* **Work required**:
Please take the lines from the one holding "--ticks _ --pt" through the one holding "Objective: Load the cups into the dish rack" in the data below and copy them exactly.

* **Data for processing**:
************
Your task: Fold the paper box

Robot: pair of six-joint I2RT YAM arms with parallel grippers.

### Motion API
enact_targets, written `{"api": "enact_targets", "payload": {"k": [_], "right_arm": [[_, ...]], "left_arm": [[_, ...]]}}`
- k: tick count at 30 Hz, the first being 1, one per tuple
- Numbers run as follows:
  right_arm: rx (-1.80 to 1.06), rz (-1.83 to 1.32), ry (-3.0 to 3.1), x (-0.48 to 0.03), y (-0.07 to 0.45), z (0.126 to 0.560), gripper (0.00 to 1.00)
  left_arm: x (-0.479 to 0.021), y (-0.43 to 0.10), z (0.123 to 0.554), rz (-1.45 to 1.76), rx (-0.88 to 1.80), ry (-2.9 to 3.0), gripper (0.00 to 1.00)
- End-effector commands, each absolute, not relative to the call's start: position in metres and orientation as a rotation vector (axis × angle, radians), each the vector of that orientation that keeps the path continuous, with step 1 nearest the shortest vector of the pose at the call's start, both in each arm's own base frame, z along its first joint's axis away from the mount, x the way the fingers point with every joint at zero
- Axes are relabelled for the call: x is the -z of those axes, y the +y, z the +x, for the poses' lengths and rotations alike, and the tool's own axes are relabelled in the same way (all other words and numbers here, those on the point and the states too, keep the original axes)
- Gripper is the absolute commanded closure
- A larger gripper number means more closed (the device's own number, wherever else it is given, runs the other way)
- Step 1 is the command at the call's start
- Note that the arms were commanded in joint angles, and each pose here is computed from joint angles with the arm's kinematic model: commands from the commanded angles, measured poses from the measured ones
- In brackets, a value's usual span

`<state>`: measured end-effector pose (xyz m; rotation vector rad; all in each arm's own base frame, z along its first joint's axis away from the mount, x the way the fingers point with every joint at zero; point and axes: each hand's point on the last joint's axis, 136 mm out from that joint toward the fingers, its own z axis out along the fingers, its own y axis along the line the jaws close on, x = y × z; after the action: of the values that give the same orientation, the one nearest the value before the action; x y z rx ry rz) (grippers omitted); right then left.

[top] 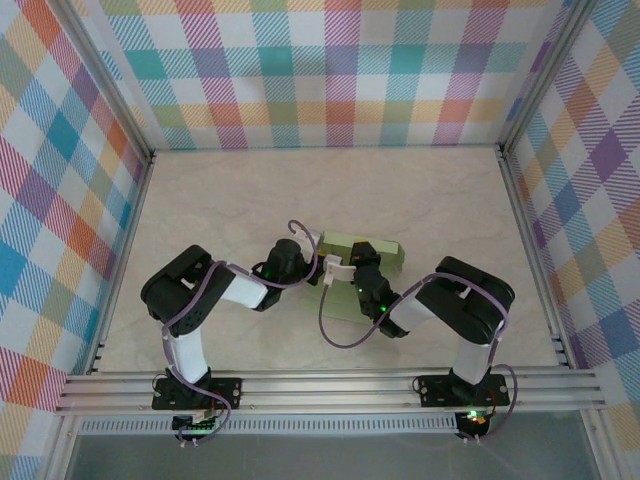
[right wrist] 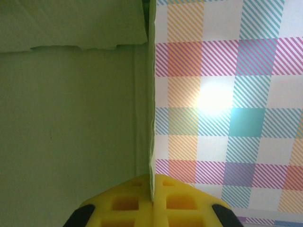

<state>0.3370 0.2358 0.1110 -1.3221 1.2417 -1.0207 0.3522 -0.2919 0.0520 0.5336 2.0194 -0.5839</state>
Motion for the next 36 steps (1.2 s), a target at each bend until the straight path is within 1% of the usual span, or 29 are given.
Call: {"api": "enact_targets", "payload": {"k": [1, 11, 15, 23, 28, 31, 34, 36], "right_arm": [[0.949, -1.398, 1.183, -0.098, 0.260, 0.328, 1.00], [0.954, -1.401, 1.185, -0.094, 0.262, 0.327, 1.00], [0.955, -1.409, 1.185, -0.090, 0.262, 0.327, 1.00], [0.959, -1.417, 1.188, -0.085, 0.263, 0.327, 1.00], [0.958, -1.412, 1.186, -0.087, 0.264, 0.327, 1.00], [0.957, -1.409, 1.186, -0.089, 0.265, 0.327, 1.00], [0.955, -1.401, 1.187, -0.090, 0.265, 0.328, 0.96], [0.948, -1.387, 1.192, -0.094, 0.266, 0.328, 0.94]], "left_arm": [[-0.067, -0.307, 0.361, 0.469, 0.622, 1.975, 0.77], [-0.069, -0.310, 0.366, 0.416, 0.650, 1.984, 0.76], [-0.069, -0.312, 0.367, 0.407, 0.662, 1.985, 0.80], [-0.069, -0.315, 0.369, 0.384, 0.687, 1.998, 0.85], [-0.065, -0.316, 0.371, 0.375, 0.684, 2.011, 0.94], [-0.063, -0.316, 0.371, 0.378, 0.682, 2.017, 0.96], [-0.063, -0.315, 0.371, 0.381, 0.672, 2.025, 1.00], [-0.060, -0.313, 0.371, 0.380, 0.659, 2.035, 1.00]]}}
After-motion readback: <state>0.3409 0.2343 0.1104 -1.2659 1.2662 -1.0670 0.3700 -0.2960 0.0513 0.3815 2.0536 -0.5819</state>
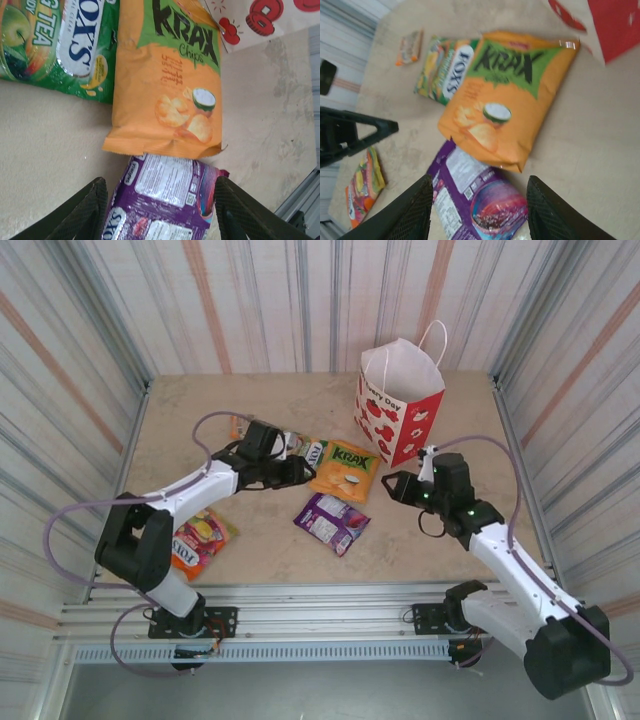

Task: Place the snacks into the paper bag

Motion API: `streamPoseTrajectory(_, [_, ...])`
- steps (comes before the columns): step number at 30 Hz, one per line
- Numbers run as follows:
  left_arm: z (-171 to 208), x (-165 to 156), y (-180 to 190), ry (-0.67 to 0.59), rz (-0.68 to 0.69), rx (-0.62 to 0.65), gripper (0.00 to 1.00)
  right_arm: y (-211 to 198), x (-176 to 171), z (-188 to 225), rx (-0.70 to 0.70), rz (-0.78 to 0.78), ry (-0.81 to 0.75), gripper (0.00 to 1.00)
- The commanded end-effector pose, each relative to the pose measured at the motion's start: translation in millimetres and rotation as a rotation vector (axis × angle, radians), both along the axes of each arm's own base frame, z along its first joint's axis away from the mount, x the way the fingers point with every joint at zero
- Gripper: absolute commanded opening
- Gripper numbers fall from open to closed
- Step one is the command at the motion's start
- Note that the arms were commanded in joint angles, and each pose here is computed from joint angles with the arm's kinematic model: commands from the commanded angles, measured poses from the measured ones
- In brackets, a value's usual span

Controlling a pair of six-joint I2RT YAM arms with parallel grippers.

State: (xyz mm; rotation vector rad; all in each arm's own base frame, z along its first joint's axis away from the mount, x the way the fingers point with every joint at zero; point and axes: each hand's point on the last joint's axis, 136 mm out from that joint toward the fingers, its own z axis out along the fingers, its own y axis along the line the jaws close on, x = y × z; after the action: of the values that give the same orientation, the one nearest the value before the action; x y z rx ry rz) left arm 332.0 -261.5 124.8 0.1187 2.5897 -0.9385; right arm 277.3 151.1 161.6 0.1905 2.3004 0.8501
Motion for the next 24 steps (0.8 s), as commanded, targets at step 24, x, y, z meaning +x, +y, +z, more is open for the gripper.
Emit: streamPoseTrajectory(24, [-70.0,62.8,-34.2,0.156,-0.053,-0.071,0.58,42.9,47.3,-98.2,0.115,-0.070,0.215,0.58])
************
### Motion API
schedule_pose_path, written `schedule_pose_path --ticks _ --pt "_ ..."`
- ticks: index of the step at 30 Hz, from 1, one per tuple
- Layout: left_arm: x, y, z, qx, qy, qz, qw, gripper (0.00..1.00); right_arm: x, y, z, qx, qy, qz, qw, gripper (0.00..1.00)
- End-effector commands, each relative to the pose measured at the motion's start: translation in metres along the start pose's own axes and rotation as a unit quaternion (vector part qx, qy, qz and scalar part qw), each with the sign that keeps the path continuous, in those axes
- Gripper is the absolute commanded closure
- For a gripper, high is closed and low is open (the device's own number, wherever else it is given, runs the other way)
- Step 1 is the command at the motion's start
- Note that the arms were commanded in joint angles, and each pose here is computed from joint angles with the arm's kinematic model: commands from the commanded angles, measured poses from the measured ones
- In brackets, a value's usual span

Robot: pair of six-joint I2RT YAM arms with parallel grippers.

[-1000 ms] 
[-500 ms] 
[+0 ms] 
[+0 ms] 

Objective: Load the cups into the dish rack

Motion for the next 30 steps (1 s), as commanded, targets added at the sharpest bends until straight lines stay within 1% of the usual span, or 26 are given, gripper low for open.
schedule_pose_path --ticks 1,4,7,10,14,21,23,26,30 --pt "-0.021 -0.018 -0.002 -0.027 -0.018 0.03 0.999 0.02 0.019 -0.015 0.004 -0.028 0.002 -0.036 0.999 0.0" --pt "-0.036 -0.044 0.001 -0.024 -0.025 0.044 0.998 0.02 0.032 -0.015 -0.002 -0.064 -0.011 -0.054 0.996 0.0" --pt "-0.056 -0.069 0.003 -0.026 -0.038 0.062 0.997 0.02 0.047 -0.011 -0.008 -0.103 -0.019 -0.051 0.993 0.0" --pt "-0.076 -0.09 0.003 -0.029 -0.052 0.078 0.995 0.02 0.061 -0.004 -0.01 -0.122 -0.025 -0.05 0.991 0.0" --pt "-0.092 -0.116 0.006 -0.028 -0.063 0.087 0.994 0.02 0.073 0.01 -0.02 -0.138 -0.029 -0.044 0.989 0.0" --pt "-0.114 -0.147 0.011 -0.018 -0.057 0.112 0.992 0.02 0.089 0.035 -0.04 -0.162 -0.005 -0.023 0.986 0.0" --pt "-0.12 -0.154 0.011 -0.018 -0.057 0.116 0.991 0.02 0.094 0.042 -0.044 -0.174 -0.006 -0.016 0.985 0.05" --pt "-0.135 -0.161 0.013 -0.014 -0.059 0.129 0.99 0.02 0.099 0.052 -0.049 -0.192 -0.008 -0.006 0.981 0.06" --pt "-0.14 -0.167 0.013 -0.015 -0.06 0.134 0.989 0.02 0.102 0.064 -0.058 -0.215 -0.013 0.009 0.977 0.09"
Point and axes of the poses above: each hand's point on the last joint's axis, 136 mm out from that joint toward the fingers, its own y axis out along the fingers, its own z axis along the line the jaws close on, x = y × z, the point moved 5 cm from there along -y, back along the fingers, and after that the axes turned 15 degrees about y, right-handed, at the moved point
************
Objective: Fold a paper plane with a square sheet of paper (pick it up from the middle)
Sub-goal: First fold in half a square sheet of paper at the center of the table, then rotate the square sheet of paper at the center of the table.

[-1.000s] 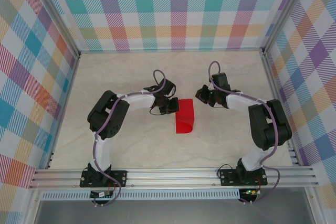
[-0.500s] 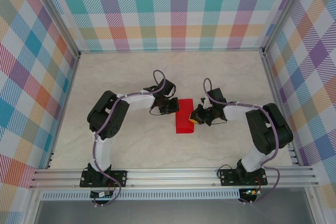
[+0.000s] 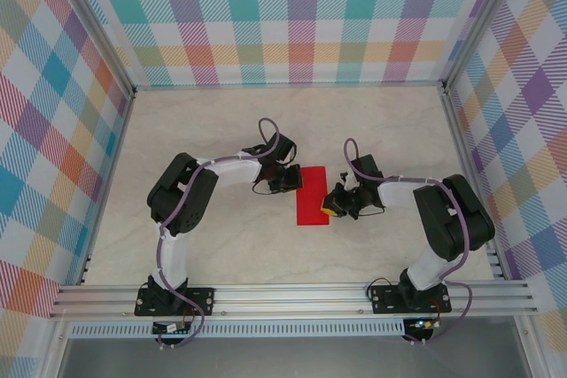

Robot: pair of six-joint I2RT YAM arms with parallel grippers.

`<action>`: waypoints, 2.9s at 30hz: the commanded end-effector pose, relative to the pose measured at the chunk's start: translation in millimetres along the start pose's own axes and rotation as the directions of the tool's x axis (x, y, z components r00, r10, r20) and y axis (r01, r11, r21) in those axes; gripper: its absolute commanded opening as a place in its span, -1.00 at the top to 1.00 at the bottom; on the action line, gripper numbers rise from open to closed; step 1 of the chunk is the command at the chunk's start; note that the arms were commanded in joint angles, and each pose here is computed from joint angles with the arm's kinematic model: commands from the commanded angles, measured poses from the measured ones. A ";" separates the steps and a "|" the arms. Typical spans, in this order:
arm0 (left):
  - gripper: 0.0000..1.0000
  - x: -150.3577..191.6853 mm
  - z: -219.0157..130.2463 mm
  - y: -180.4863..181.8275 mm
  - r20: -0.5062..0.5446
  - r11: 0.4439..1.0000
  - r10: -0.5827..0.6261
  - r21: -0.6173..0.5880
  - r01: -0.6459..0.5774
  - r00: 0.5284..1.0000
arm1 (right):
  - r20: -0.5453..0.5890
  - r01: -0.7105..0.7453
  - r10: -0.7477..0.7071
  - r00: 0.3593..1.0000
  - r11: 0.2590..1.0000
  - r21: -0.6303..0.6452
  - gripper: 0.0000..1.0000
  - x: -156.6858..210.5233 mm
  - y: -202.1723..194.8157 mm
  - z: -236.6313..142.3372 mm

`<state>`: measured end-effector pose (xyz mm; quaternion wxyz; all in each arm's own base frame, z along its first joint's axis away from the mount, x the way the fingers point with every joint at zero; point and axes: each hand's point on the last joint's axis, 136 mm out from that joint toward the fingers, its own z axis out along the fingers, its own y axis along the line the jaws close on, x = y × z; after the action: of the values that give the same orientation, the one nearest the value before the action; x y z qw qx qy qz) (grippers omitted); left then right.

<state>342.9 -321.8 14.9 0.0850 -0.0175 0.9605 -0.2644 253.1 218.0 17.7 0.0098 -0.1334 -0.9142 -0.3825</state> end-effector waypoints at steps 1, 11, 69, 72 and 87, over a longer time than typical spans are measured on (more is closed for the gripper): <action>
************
* **Answer to this exercise**:
schedule_pose_path, written `schedule_pose_path --ticks _ --pt "_ ..."`
- ticks: index of the step at 30 Hz, from 1, one per tuple
- Layout: left_arm: x, y, z, qx, qy, qz, qw, gripper (0.00..1.00); right_arm: x, y, z, qx, qy, qz, qw, gripper (0.00..1.00)
- End-effector commands, each relative to the pose measured at the motion's start: translation in metres along the start pose's own axes and rotation as a unit quaternion (vector part qx, qy, qz and scalar part qw), each with the sign that keeps the path continuous, in those axes
- Gripper is the absolute commanded closure
- For a gripper, high is closed and low is open (the device's own number, wherever else it is given, runs the other way)
- Step 1 is the command at the motion's start
- Note that the arms were commanded in joint angles, and each pose here is computed from joint angles with the arm's kinematic model: commands from the commanded angles, measured poses from the measured ones
- In brackets, a value's usual span

Robot: pair of six-joint I2RT YAM arms with parallel grippers.

[-1000 ms] 
[-500 ms] 
[+0 ms] 
[+0 ms] 

Objective: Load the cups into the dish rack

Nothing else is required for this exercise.